# Work request:
Scan the records below, and wherever a line has the word "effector", pull it out.

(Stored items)
╭──
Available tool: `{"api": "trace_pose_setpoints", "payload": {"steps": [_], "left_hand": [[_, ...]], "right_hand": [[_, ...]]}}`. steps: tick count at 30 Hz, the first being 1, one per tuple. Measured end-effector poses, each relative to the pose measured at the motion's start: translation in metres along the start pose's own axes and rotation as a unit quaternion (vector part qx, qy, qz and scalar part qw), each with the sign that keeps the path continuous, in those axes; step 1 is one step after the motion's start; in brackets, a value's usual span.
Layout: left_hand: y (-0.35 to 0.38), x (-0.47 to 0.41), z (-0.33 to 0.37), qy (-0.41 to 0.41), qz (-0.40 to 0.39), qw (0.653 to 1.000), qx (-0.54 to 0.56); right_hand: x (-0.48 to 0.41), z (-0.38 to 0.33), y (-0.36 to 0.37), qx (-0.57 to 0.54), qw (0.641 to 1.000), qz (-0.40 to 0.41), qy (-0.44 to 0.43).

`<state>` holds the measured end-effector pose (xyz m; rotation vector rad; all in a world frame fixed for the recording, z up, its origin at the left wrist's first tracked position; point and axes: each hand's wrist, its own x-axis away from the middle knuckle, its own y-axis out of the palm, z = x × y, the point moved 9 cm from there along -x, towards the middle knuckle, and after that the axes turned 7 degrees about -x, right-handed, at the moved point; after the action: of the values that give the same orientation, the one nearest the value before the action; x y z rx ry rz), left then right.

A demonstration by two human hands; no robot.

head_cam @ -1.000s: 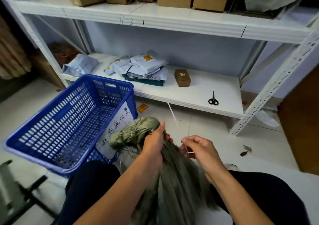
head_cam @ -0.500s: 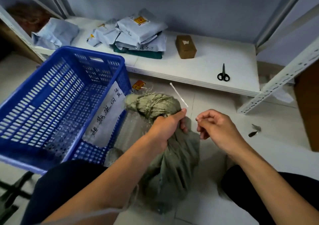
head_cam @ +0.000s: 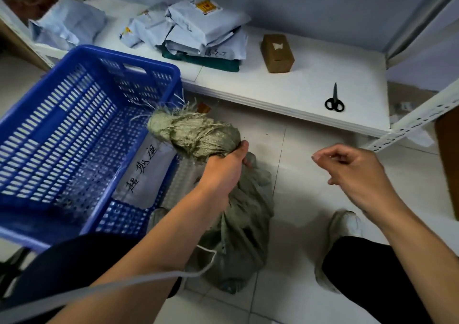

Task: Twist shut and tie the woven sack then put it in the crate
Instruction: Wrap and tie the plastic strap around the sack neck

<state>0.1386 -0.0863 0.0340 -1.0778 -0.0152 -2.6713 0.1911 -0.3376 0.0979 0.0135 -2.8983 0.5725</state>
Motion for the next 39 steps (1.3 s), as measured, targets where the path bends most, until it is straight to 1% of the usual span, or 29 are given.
{"api": "trace_pose_setpoints", "payload": {"steps": [4, 8, 11, 15, 18, 21, 25, 30, 32, 35, 39], "left_hand": [[-0.006, 0.005, 0.006, 0.012, 0.029, 1.000, 0.006], [-0.009, 0.005, 0.004, 0.013, 0.034, 0.999, -0.015], [-0.006, 0.011, 0.003, 0.014, 0.012, 1.000, -0.022], [-0.001, 0.011, 0.003, 0.035, -0.006, 0.999, -0.033], [0.002, 0.011, 0.004, 0.049, -0.022, 0.998, -0.015], [0.006, 0.013, 0.004, 0.056, -0.034, 0.998, -0.023], [0.008, 0.010, 0.003, 0.049, -0.035, 0.998, 0.011], [0.013, 0.002, -0.004, 0.011, -0.057, 0.996, 0.073], [0.015, 0.001, -0.005, 0.006, -0.055, 0.996, 0.077], [0.016, 0.001, -0.006, 0.007, -0.044, 0.997, 0.055], [0.015, 0.001, -0.008, 0.000, -0.032, 0.999, 0.040]], "right_hand": [[0.006, 0.001, -0.001, -0.021, 1.000, -0.010, 0.005], [0.007, 0.002, -0.019, -0.103, 0.994, -0.010, 0.034], [0.014, 0.002, -0.017, -0.148, 0.986, -0.058, 0.056], [0.024, 0.002, 0.002, -0.146, 0.980, -0.119, 0.064], [0.025, 0.003, 0.009, -0.128, 0.981, -0.131, 0.063], [0.024, 0.006, 0.010, -0.110, 0.983, -0.130, 0.062], [0.022, 0.010, 0.011, -0.102, 0.984, -0.133, 0.067], [0.031, 0.013, 0.032, -0.077, 0.974, -0.194, 0.082], [0.036, 0.011, 0.043, -0.042, 0.979, -0.190, 0.057], [0.042, 0.007, 0.058, 0.059, 0.982, -0.178, -0.003], [0.041, -0.001, 0.066, 0.075, 0.985, -0.148, -0.044]]}}
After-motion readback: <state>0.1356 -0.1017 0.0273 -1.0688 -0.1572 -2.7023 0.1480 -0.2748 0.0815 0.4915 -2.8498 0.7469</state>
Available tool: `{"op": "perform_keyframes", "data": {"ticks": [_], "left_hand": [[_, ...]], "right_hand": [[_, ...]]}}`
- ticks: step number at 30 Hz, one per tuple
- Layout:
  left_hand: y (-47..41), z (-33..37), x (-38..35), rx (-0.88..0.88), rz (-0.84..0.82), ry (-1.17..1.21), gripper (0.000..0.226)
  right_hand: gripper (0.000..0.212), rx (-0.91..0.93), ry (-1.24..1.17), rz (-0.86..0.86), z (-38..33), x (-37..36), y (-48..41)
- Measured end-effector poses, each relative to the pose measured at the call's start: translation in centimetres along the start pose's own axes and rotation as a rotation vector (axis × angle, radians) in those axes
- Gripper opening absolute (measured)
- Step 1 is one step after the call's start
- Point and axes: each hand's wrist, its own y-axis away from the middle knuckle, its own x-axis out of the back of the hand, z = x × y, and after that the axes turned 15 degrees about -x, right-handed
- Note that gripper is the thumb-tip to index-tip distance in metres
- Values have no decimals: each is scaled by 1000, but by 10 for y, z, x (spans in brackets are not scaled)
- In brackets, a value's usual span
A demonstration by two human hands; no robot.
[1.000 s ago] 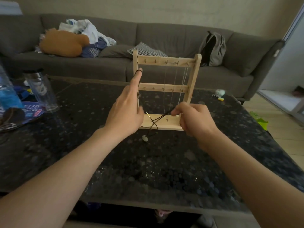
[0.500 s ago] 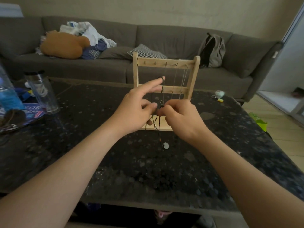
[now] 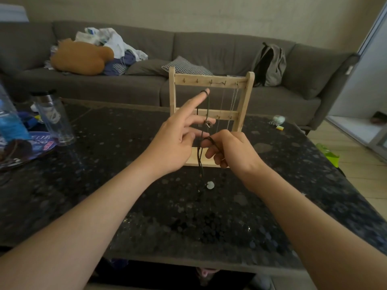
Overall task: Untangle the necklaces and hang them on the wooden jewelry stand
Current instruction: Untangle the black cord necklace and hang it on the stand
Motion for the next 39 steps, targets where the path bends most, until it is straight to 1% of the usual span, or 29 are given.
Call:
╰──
# Exercise result:
Available tool: `{"api": "trace_pose_setpoints", "payload": {"steps": [_], "left_hand": [[_, ...]], "right_hand": [[_, ...]]}}`. steps: tick count at 30 Hz, the first being 1, one per tuple. Measured end-effector poses, each relative to the pose measured at the motion's start: translation in metres along the start pose's own axes and rotation as a unit quaternion (vector part qx, qy, qz and scalar part qw), each with the sign that keeps the path continuous, in those axes; step 1 is one step after the motion's start; in brackets, a value's usual span.
`<state>` holds the measured end-effector pose (xyz m; rotation vector rad; all in a world frame fixed for the recording, z up, its origin at the left wrist's first tracked position; point and axes: each hand's wrist, its own x-axis away from the middle knuckle, its own y-axis out of the palm, z = x × y, the point moved 9 cm from there along -x, towards the middle knuckle, and after that the axes turned 7 degrees about -x, right-handed, at the moved point; after the action: of the values that give the same orientation, the one nearest the value before the action; x y z rx ry rz), left then right.
- Measured end-effector poses, each relative to the pose measured at the call's start: translation in centimetres along the start pose's own axes and rotation as a rotation vector (axis × angle, radians) in those axes

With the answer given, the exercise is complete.